◆ What you should do: Take the material below and output exactly the run of lines from the one containing "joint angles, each" down to the one containing "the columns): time", with both included.

◆ Supplied information:
= = = = =

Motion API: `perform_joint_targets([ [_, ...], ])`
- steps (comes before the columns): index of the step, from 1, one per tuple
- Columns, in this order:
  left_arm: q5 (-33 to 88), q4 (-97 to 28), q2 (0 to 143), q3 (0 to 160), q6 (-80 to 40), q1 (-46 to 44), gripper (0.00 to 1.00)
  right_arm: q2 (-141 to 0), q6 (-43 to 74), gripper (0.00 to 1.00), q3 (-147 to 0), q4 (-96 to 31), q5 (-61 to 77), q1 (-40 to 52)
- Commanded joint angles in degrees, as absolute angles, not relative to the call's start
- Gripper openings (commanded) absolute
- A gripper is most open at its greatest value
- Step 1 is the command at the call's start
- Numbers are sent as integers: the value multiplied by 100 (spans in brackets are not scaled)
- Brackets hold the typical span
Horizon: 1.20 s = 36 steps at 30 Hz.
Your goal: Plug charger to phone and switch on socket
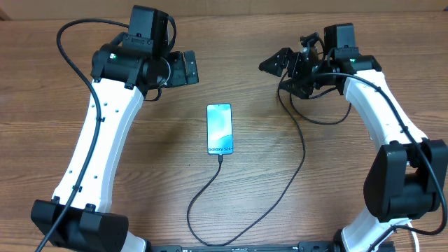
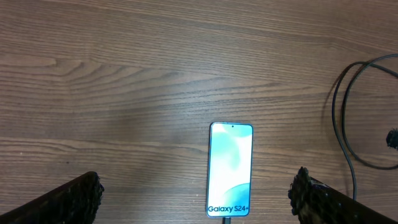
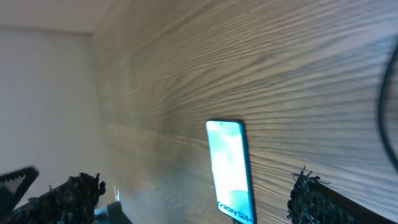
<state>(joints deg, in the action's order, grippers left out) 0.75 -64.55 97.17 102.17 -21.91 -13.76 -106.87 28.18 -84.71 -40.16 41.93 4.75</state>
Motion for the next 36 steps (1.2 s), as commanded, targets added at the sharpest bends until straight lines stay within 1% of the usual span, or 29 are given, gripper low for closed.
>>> perform_joint_targets([
  [1, -23, -6451, 9706, 10335, -2078, -1347, 100, -10554, 3022, 100, -8816, -4285, 3496, 255],
  [5, -23, -6451, 9706, 10335, -2078, -1347, 100, -10554, 3028, 100, -9345, -4954, 2602, 30],
  [6, -23, -6451, 9706, 10335, -2078, -1347, 100, -10554, 3065, 100, -9629, -5273, 2080, -78],
  [10, -23, -6451, 9706, 10335, -2078, -1347, 100, -10554, 3068, 100, -10250, -5863, 1002, -340],
  [13, -23, -6451, 9706, 10335, -2078, -1347, 100, -10554, 3065, 100, -10567, -6075, 342, -565],
  [15, -21, -6451, 9706, 10335, -2078, -1347, 100, -10554, 3065, 100, -10704, -6097, -287, -871],
  [17, -23, -6451, 9706, 10335, -2078, -1347, 100, -10554, 3061, 100, -10704, -6051, -519, -1116],
  [23, -23, -6451, 9706, 10335, -2078, -1347, 100, -10556, 3011, 100, -10696, -6016, -471, -2058],
  [28, -23, -6451, 9706, 10335, -2078, -1347, 100, -10567, 2589, 100, -10580, -5922, 305, -2775],
  [32, -23, -6451, 9706, 10335, -2078, -1347, 100, -10578, 2117, 100, -10263, -5704, 843, -3092],
  [36, -23, -6451, 9706, 10335, -2078, -1347, 100, -10580, 1542, 100, -9789, -5441, 1299, -3157],
])
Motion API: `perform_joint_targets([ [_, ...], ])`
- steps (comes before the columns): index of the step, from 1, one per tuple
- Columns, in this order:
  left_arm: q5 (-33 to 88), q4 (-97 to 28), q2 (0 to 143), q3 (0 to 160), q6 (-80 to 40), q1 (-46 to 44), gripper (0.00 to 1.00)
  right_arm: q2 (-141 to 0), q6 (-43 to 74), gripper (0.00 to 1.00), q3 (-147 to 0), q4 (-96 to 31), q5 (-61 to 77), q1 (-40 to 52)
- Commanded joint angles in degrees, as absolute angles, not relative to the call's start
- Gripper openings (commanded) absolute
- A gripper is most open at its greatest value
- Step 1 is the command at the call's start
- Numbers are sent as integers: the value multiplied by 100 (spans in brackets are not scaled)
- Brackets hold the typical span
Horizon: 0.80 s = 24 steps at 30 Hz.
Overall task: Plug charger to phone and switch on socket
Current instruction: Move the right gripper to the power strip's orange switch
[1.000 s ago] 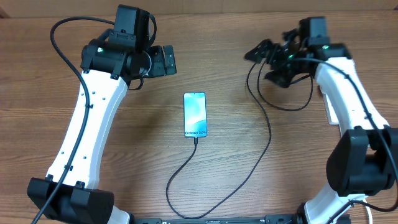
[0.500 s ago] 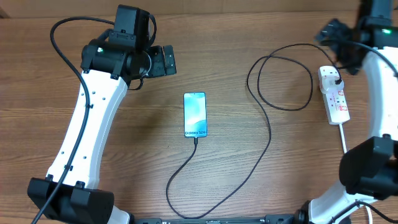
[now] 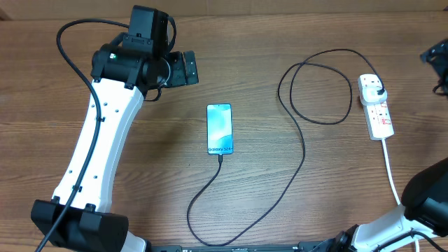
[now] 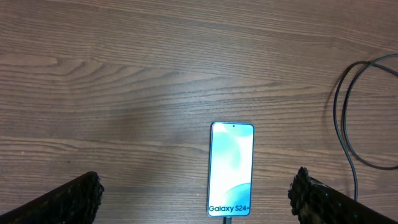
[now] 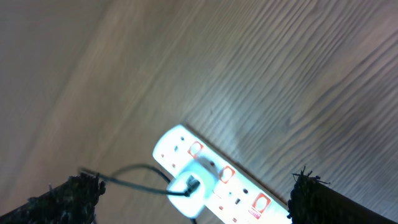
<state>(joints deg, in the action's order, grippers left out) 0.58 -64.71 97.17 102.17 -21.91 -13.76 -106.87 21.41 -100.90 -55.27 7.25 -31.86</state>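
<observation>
The phone (image 3: 219, 129) lies flat mid-table with its screen lit, and it reads "Galaxy S24+" in the left wrist view (image 4: 231, 168). A black cable (image 3: 302, 150) leaves its near end, loops across the table and ends at a white charger plug (image 3: 371, 85) seated in the white socket strip (image 3: 379, 117). The right wrist view shows that plug (image 5: 194, 186) and the strip's red switches (image 5: 260, 204), blurred. My left gripper (image 3: 183, 68) hangs open high above the table, back-left of the phone. My right gripper (image 3: 437, 61) is open at the right edge, beyond the strip.
The wooden table (image 3: 140, 175) carries the cable's wide loop (image 3: 315, 87) between phone and strip. The strip's own white lead (image 3: 393, 182) runs toward the near right edge. The left arm (image 3: 91, 147) spans the left side.
My right arm, which hung over the socket strip at the back, now sits at the far right edge, leaving strip and plug uncovered. The left arm and the phone have not moved.
At first my left gripper lay low at the phone's far end, then beside its far-left corner. It then stood raised at the back left and has stayed there. The right gripper kept over the strip until just now. The phone stayed lit with its cable in throughout.
</observation>
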Motion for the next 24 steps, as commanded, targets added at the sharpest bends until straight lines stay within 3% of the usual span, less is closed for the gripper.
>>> perform_joint_targets([
  [1, -23, -6451, 9706, 10335, -2078, -1347, 100, -10584, 1455, 100, -9697, -5398, 1385, -3157],
  [24, -23, -6451, 9706, 10335, -2078, -1347, 100, -10656, 1297, 100, -7686, -3328, 2064, -2860],
])
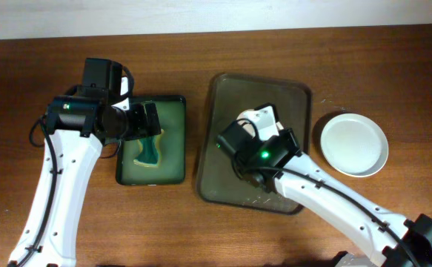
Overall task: Clean dirty plates on tray and stack at the side
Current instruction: 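Return the sponge to the water tray with the left gripper, then lift the last plate and stack it on the right pile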
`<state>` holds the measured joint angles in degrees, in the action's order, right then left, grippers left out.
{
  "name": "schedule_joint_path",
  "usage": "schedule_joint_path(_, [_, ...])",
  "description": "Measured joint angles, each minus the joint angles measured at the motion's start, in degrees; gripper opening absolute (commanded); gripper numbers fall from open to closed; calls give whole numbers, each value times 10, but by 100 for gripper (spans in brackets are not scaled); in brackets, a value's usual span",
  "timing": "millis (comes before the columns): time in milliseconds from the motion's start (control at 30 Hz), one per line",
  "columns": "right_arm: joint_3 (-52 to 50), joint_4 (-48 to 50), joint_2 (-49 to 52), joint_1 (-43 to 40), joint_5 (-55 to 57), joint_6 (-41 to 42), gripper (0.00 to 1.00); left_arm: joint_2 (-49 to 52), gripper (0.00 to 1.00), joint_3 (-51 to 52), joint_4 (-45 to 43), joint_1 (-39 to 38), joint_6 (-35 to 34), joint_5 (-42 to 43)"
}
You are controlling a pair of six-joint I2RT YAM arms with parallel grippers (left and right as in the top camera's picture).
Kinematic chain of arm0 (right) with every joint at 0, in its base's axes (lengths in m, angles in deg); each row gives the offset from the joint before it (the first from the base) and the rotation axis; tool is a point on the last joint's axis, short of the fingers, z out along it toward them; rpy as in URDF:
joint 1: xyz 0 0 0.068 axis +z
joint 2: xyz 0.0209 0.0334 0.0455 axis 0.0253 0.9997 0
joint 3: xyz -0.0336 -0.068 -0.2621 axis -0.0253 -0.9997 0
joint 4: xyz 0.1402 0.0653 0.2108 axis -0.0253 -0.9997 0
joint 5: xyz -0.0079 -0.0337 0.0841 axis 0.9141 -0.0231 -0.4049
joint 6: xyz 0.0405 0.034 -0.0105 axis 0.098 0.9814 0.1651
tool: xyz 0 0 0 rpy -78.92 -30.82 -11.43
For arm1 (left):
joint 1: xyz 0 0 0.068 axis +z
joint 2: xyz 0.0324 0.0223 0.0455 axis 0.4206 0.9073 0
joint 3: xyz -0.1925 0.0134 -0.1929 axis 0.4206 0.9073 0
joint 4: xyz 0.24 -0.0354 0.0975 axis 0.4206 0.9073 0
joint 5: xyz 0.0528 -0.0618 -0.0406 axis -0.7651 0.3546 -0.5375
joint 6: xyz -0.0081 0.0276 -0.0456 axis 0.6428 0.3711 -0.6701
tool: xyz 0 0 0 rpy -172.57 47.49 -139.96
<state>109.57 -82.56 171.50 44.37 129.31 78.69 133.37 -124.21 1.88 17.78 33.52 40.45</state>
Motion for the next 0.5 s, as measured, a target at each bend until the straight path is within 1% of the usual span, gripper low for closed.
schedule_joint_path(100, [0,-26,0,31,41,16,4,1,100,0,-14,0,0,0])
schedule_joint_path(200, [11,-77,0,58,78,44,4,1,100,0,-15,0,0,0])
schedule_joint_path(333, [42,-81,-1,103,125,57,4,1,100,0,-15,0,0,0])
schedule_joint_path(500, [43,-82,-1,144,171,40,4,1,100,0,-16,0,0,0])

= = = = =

◆ Written response:
  "description": "Measured joint angles, each minus the joint angles measured at the motion's start, in degrees; gripper opening absolute (commanded); gripper numbers fall from open to closed; calls give whole numbers, each value times 10, but by 100 for gripper (spans in brackets are not scaled); in brackets, a value's usual span",
  "timing": "millis (comes before the columns): time in milliseconds from the motion's start (control at 30 Hz), one per line",

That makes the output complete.